I hope they prove me wrong and finally legalise the affected properties and create some workable new laws this year. It would create inward investment which would make a huge difference to the economy and give the property market the kick start that it so desperately needs. New businesses and jobs would soon follow.
Fred, your wrong about nurses. So many have had to leave for other countries. In 2013 I was in hospital and there were 3 Spanish nurses, from Albacete, Granada and a Galician. LastI heard a lot of regional health services were virtually bankrupt. Maybe the situation has changed.

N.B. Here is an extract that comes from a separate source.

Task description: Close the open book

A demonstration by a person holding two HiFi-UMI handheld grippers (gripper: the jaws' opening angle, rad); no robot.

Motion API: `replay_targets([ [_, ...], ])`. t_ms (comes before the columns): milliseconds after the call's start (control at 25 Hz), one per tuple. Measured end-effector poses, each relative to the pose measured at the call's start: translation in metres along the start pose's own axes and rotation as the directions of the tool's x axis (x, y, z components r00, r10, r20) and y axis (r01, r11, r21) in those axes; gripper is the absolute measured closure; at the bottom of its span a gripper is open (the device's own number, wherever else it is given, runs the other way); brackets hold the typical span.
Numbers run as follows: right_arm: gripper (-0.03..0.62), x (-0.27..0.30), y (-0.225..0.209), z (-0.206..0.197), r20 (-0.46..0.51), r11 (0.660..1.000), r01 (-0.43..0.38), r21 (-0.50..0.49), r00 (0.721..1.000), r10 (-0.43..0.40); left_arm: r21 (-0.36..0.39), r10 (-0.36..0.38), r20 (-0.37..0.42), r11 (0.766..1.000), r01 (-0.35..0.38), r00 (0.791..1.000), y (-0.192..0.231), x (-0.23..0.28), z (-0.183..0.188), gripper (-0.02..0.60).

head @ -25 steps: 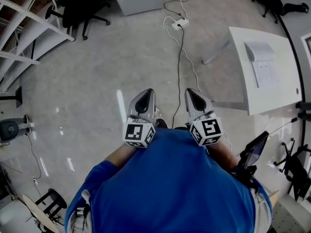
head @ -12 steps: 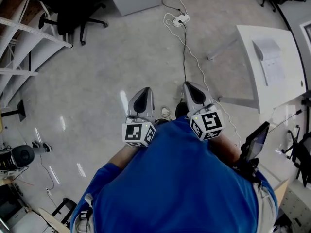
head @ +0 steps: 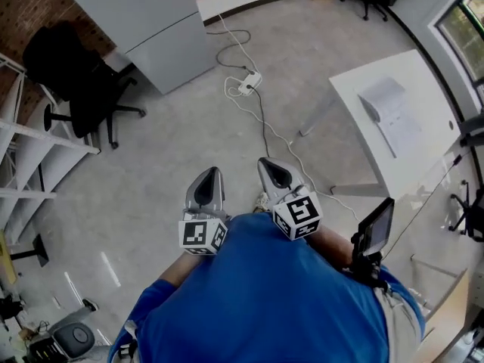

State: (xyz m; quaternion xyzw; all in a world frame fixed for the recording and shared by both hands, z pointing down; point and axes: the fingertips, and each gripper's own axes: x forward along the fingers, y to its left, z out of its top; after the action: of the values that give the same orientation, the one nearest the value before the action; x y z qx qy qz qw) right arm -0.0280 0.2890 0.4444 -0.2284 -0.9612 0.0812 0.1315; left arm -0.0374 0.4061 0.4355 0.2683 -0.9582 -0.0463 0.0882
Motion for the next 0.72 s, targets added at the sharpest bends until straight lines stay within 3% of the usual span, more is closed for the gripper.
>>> replay_targets([
  [160, 0.592, 0.011, -0.058, 0.019, 0.048, 0.992, 0.117, 0.044, 0.992, -0.119, 0.063, -0.148, 0.005, 0.987, 0.147, 0.989, -0.019, 0.075, 0.020, 0.575],
  [360, 0.592, -0.013, -0.122, 0.031, 0.058, 0.964, 0.256, 0.064, 0.964, -0.260, 0.067, -0.310, -0.007, 0.948, 0.310, 0.951, -0.077, 0.145, 0.034, 0.575],
  [520, 0.592, -0.025, -0.152, 0.038, 0.067, 0.926, 0.368, 0.085, 0.925, -0.374, 0.077, -0.458, -0.010, 0.886, 0.457, 0.889, -0.114, 0.184, 0.037, 0.575],
  [720, 0.592, -0.035, -0.181, 0.046, 0.075, 0.843, 0.520, 0.139, 0.843, -0.532, 0.073, -0.622, -0.049, 0.778, 0.624, 0.782, -0.148, 0.220, 0.038, 0.575],
])
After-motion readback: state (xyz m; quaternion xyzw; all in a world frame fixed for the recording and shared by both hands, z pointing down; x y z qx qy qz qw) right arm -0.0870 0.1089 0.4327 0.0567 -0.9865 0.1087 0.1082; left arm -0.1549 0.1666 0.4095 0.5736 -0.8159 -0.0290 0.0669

Nurses are still in demand in private practices. I personally know two, man and wife, and they have not been out of work in the decade they’ve both lived here. There is demand in the state sector, but the pay is low of course. Spain’s brain drain is well known. Even though there is demand, it doesn’t mean people will stay in Spain to do the work, as you mentioned, and who can blame them? Even the minimum wage is 50% of what it is in the UK and many other EU countries. Spain’s employment situation is dire in just about every aspect and Andalucía seems so different to the rest of Spain in so many ways.